* What you have to do:
Please give back, word for word, only the lines starting at the one containing "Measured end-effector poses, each" and ending at the one containing "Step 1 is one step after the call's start" within the material below.

↓

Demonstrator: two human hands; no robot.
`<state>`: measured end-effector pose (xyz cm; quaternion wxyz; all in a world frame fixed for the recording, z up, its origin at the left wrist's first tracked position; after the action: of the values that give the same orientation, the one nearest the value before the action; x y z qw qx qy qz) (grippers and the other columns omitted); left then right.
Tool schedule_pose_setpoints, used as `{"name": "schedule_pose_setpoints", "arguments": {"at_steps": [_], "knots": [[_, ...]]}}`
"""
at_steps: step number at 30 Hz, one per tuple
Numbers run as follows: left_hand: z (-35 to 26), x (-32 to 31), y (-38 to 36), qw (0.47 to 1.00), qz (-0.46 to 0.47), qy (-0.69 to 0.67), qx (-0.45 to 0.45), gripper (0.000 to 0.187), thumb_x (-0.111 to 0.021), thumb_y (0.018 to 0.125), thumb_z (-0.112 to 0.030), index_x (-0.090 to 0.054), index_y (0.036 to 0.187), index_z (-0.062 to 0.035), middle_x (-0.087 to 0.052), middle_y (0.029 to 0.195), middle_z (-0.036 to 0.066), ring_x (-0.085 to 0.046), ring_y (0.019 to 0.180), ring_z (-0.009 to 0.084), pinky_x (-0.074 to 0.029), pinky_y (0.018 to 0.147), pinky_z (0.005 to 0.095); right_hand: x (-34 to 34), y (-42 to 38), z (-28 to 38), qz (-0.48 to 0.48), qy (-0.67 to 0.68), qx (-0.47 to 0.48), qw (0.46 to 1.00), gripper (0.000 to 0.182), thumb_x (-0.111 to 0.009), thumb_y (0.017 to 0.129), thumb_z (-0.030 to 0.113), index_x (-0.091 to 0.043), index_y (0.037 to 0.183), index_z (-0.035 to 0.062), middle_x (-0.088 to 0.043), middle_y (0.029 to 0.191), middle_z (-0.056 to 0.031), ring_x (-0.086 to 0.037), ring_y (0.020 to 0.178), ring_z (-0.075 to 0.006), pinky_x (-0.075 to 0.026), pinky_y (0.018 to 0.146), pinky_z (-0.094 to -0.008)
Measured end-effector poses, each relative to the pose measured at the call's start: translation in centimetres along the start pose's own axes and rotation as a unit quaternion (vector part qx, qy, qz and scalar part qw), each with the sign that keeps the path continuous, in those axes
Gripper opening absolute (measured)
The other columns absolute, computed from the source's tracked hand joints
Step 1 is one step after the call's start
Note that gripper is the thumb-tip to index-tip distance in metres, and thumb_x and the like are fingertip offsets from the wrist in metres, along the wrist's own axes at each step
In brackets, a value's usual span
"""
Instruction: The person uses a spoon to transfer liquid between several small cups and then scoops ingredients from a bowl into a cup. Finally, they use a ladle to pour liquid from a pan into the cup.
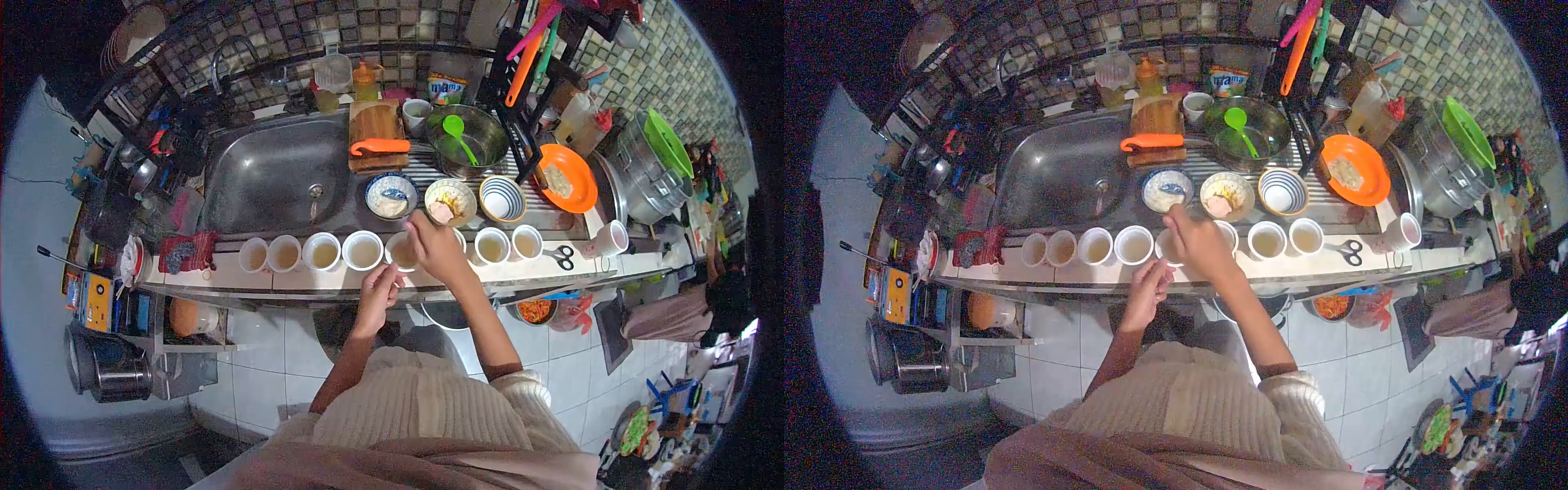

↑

* Solved exercise:
Measured end-effector poses, each relative to the pose measured at the call's start: translation in centimetres along the start pose's own axes and rotation as a unit quaternion (vector part qx, qy, qz and scalar part qw), each with the sign that keeps the path continuous, in those axes
Gripper opening absolute (measured)
The other columns absolute, computed from the source's tracked hand joints
Step 1 is one step after the call's start

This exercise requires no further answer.